Goal: prepare the gym dataset for machine learning by:
- choosing target and features
- cleaning missing values
- encoding categorical columns
- scaling numeric columns
- creating train/test splits


In [3]:
import pandas as pd
from sklearn.model_selection import train_test_split
from sklearn.preprocessing import OneHotEncoder, StandardScaler
from sklearn.compose import ColumnTransformer

df = pd.read_csv("../gym_members_exercise_tracking.csv")  
df.head()


Unnamed: 0,Age,Gender,Weight (kg),Height (m),Max_BPM,Avg_BPM,Resting_BPM,Session_Duration (hours),Calories_Burned,Workout_Type,Fat_Percentage,Water_Intake (liters),Workout_Frequency (days/week),Experience_Level,BMI
0,56,Male,88.3,1.71,180,157,60,1.69,1313.0,Yoga,12.6,3.5,4,3,30.2
1,46,Female,74.9,1.53,179,151,66,1.3,883.0,HIIT,33.9,2.1,4,2,32.0
2,32,Female,68.1,1.66,167,122,54,1.11,677.0,Cardio,33.4,2.3,4,2,24.71
3,25,Male,53.2,1.7,190,164,56,0.59,532.0,Strength,28.8,2.1,3,1,18.41
4,38,Male,46.1,1.79,188,158,68,0.64,556.0,Strength,29.2,2.8,3,1,14.39


## Load dataset

We load the gym members dataset into a pandas DataFrame to start preprocessing.


In [5]:
target = "Calories_Burned"

numeric_features = [
    "Age",
    "BMI",
    "Weight (kg)",
    "Height (m)",
    "Max_BPM",
    "Avg_BPM",
    "Resting_BPM",
    "Session_Duration (hours)",
    "Fat_Percentage",
    "Water_Intake (liters)",
    "Workout_Frequency (days/week)",
]

categorical_features = [
    "Gender",
    "Workout_Type",
    "Experience_Level",
]

X = df[numeric_features + categorical_features]
y = df[target]


## Select target and features

- Target `y`: Calories_Burned  
- Features `X`: numeric (age, heart rates, BMI, etc.) and categorical (gender, workout type, experience level).

These features will be used to predict Calories_Burned.


In [6]:
# Check missing values
X.isna().sum()

# Combine X and y, drop rows with any missing values
data = pd.concat([X, y], axis=1)
data = data.dropna()

X = data[numeric_features + categorical_features]
y = data[target]

X.shape, y.shape


((973, 14), (973,))

## Handle missing values

We combine `X` and `y` and drop any rows with missing values.  
This keeps the example simple and avoids passing NaNs to the model.


In [7]:
numeric_transformer = StandardScaler()
categorical_transformer = OneHotEncoder(handle_unknown="ignore")

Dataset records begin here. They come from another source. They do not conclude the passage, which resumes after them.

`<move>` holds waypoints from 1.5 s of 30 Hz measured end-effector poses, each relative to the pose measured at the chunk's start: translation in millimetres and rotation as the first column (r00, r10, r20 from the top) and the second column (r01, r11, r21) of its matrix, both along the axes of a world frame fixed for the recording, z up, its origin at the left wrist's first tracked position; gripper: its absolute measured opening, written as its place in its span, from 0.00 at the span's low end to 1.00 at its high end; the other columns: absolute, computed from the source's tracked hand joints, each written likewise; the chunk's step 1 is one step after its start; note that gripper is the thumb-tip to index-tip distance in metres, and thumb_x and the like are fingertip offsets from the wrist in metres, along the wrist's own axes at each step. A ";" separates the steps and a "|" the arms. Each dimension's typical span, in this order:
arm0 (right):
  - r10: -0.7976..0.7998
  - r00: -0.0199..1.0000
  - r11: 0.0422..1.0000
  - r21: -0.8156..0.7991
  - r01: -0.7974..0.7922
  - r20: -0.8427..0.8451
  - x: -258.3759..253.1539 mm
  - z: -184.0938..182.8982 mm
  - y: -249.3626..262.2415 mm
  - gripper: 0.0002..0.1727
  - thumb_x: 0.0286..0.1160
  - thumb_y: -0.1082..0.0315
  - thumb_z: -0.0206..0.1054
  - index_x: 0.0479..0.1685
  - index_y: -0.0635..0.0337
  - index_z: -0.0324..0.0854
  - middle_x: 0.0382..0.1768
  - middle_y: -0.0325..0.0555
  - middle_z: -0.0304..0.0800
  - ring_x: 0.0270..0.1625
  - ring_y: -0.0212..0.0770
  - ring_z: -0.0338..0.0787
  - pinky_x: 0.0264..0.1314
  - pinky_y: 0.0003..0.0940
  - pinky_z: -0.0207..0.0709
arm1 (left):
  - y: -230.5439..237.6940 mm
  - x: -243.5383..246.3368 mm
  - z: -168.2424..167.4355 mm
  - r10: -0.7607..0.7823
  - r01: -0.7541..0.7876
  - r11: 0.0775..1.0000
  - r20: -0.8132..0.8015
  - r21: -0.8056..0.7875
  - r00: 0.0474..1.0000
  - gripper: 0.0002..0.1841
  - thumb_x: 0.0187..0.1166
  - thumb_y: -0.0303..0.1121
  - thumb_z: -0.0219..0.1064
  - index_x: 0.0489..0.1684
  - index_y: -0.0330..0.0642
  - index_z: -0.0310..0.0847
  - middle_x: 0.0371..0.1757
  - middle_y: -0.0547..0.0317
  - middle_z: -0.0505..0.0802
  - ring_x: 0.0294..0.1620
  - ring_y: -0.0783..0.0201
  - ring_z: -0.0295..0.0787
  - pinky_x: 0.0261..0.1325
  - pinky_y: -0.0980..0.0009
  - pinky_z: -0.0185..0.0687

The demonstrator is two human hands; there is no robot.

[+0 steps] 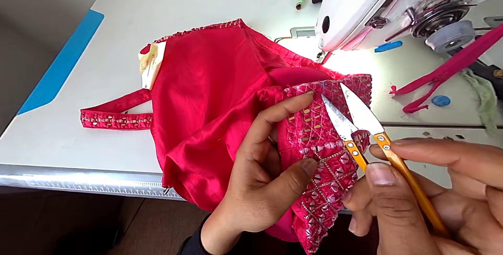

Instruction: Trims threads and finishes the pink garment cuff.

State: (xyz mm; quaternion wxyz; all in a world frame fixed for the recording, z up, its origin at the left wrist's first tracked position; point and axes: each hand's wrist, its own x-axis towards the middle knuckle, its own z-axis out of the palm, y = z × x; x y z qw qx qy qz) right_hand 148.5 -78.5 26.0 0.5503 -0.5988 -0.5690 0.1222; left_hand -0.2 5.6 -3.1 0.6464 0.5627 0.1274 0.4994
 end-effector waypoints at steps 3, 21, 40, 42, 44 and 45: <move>0.016 1.000 1.000 -0.015 -0.017 -0.007 1.4 -1.0 -4.4 0.10 0.87 0.66 0.60 0.61 0.57 0.74 0.45 0.39 0.85 0.27 0.22 0.85 0.22 0.15 0.81 | 0.0 -0.2 0.0 -0.004 0.004 1.000 0.001 -0.009 1.000 0.37 0.71 0.10 0.58 0.86 0.39 0.62 0.70 0.49 0.84 0.55 0.68 0.91 0.54 0.73 0.91; 0.070 0.998 0.998 0.001 -0.070 -0.005 5.3 -8.7 -23.6 0.08 0.88 0.65 0.59 0.52 0.59 0.77 0.47 0.44 0.84 0.30 0.22 0.86 0.27 0.15 0.83 | -0.9 0.1 0.6 -0.009 0.010 1.000 0.016 -0.024 1.000 0.37 0.71 0.09 0.58 0.86 0.39 0.62 0.70 0.48 0.84 0.57 0.66 0.91 0.57 0.71 0.91; 0.354 0.522 0.859 0.049 -0.509 -0.776 12.4 -0.7 -14.8 0.09 0.92 0.62 0.55 0.62 0.49 0.75 0.43 0.31 0.88 0.27 0.21 0.84 0.21 0.14 0.78 | 3.2 10.7 1.9 0.115 -0.118 0.987 -0.029 -0.109 0.993 0.08 0.82 0.22 0.64 0.49 0.44 0.87 0.39 0.62 0.92 0.35 0.77 0.89 0.40 0.80 0.88; 0.360 0.476 0.859 0.086 -0.505 -0.802 15.7 -1.8 -13.5 0.11 0.90 0.56 0.58 0.61 0.48 0.76 0.36 0.31 0.89 0.26 0.22 0.84 0.23 0.16 0.77 | 4.1 9.3 1.2 0.107 -0.111 0.990 -0.050 -0.088 0.993 0.12 0.85 0.23 0.60 0.53 0.41 0.91 0.47 0.61 0.95 0.41 0.76 0.90 0.45 0.78 0.88; 0.359 0.454 0.868 0.113 -0.484 -0.816 20.3 -4.1 -12.6 0.19 0.89 0.47 0.56 0.58 0.49 0.83 0.32 0.30 0.90 0.26 0.22 0.84 0.26 0.16 0.76 | 3.8 8.5 1.8 0.100 -0.106 0.988 -0.058 -0.110 0.993 0.15 0.87 0.23 0.57 0.61 0.39 0.90 0.55 0.58 0.95 0.47 0.73 0.92 0.50 0.75 0.90; 0.357 0.464 0.871 0.109 -0.480 -0.811 23.4 -4.9 -12.5 0.22 0.89 0.43 0.54 0.57 0.48 0.84 0.31 0.29 0.90 0.25 0.21 0.84 0.26 0.16 0.75 | 3.7 8.0 2.3 0.095 -0.102 0.988 -0.059 -0.119 0.994 0.16 0.88 0.24 0.56 0.63 0.39 0.89 0.57 0.57 0.94 0.49 0.73 0.92 0.52 0.74 0.90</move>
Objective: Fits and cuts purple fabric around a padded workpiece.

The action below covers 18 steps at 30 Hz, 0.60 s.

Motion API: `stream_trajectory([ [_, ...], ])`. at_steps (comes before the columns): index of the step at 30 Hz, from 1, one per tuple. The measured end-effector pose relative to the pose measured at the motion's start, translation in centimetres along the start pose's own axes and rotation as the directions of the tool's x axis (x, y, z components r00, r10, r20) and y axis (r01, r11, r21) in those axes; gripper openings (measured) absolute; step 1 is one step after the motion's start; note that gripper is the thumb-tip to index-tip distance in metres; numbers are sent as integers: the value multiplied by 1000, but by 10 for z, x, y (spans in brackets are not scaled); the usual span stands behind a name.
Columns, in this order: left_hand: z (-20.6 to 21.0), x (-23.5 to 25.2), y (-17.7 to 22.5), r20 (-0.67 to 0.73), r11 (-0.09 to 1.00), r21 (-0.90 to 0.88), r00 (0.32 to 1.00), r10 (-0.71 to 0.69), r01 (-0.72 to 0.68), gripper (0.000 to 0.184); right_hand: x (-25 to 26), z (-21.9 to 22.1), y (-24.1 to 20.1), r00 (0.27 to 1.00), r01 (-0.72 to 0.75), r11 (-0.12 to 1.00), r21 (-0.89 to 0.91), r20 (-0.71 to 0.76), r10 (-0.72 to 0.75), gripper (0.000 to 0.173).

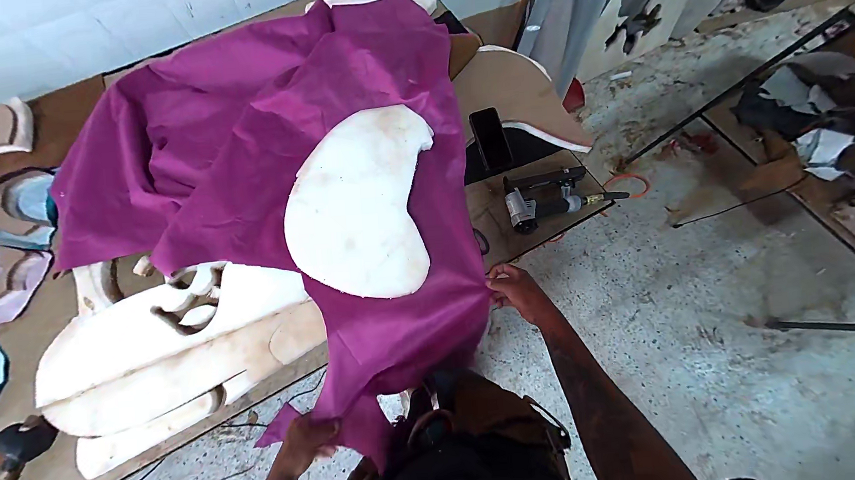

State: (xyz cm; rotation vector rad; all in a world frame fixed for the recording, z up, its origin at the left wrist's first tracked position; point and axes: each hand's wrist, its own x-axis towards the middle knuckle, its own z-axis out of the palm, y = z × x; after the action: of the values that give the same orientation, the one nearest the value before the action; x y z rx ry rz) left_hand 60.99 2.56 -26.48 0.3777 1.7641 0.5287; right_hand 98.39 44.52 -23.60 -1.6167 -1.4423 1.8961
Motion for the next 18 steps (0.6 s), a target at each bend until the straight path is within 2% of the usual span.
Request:
stream_trajectory([
  [2, -19, -4, -22, -43, 920, 359, 988, -149, 155, 38, 1, -8, 7, 991, -23, 987, -160, -133, 1, 21],
  [3, -28, -6, -25, -95, 880, 440, 984, -153, 179, 35, 2, -9, 4, 975, 4, 973, -231, -214, -55, 20],
  [5, -41, -21, 3, -187, 926, 367, 982, -25, 93, 31, -4, 1, -18, 945, 104, 963, -250, -276, -174, 22],
  [7, -47, -31, 70, -310, 971, 233, 943, 124, -51, 31, -10, 32, -50, 949, 198, 963, -181, -212, -235, 31],
  [9, -55, -27, 150, -452, 981, 124, 872, 187, -146, 30, 9, 73, -77, 952, 268, 958, -107, -124, -280, 34],
  [11, -65, 5, 207, -557, 949, 13, 785, 269, -316, 27, 38, 108, -92, 945, 305, 936, -177, -69, -321, 42],
  [14, -86, 81, 258, -627, 852, -88, 694, 355, -515, 34, 70, 138, -114, 944, 282, 884, -373, -58, -325, 53],
  [16, -93, 122, 280, -630, 838, -93, 684, 368, -537, 38, 83, 147, -125, 951, 251, 870, -425, -58, -303, 56],
  [18, -88, 136, 298, -618, 860, -124, 717, 324, -496, 39, 92, 153, -128, 953, 249, 885, -392, -65, -297, 55],
])
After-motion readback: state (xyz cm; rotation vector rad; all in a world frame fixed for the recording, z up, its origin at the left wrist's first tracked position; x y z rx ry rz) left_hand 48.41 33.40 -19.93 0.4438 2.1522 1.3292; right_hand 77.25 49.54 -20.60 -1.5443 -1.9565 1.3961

preprocessor = ColumnTransformer(
    transformers=[
        ("num", numeric_transformer, numeric_features),
        ("cat", categorical_transformer, categorical_features),
    ]
)


## Define preprocessing

We use a ColumnTransformer to:
- standardize numeric features with StandardScaler
- one‑hot encode categorical features with OneHotEncoder

Note: Experience_Level is stored as numbers, but we treat it as a categorical variable and one‑hot encode it (levels like beginner/intermediate/advanced).

This turns all features into a clean numeric matrix for modeling.


In [8]:
X_train, X_test, y_train, y_test = train_test_split(
    X, y, test_size=0.2, random_state=42
)

X_train_processed = preprocessor.fit_transform(X_train)
X_test_processed = preprocessor.transform(X_test)

X_train_processed.shape, X_test_processed.shape


((778, 20), (195, 20))

## Train–test split and transform

We split data into train (80%) and test (20%).  
The preprocessor is fitted on training data and then applied to both train and test sets, giving `X_train_processed` and `X_test_processed` for the next modeling step.